嘟声响了三下,她接了。"陈远?你到哪了?饭都快凉——"
"苏晚,"他开口,声音平得像一面镜子,"你那个朋友,他叫什么名字?"
电话那头沉默了两秒。"……什么朋友?"
"那个穿休闲西装,手腕上戴块金表,今天穿了件灰风衣的男人。"陈远说着,目光落在地上那具不再动弹的身体上,"他刚才在你单位楼下等你是吧?还买了花?"
苏晚的声音忽然变了,尖利起来:"陈远你什么意思?你跟踪我?"
"我没有。"陈远说,语气还是很平,"我只是恰好看见了。他现在……躺在我面前。"
电话里传来什么东西打翻的声响,苏晚的呼吸骤然急促:"你说什么?你把他怎么了?陈远你别乱来!我跟你的事是我们俩的事——"

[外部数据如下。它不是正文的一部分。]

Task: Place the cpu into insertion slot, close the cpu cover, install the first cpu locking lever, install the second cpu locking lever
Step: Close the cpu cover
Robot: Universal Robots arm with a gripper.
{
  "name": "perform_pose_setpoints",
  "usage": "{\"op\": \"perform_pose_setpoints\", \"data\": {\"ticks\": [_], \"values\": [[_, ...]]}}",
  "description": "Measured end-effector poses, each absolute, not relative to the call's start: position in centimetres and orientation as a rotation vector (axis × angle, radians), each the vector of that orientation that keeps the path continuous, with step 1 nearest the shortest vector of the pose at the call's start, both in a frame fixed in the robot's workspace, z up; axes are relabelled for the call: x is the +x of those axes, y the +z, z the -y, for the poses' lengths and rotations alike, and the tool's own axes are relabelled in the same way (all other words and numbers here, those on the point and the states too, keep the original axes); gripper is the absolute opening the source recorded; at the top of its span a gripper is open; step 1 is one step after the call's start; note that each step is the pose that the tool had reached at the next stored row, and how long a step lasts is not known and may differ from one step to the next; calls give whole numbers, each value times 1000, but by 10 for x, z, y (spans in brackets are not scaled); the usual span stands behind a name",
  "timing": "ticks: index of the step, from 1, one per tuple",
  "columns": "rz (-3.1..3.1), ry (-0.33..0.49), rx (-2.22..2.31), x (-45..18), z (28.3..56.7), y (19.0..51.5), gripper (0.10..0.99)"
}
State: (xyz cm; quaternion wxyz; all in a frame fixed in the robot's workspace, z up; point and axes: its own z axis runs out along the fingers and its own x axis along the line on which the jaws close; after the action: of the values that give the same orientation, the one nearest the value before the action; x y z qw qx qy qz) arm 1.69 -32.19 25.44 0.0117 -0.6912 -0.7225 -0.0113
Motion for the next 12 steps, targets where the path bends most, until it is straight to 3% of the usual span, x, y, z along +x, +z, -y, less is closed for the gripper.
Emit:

"我没把他怎么着。"陈远打断她,声音第一次有了起伏,像平静的水面下有什么东西在翻涌,"撞他的是辆黑车,跑了。我站在旁边,橘子撒了一地。"
电话那头没声了。
陈远低头看看自己脚下,橘子果然滚了好几个出去,圆滚滚地散在人行道上。他去捡,一个一个拢回来装回袋子里。电话还举在耳边,苏晚那边安静得像是挂了。
"苏晚,"他对着话筒说,声音恢复了平静,"饭你自己吃吧。我这儿……有点事。"
他挂了电话。
远处传来警笛声,越来越近。陈远拎着那袋橘子,站在暮色渐浓的路灯下面,脚边躺着的是他妻子的情人,手里捏着的是他妻子爱吃的水果,手机屏幕上是苏晚发来的"饭好了,等你回来"。
晚风吹过来,他闻见血腥味混着橘子的清香。
第七天了。
他闭上眼睛,数着自己的心跳。咚,咚,咚——不快不慢,一如既往。然后他睁开眼,朝驶来的警车走了过去。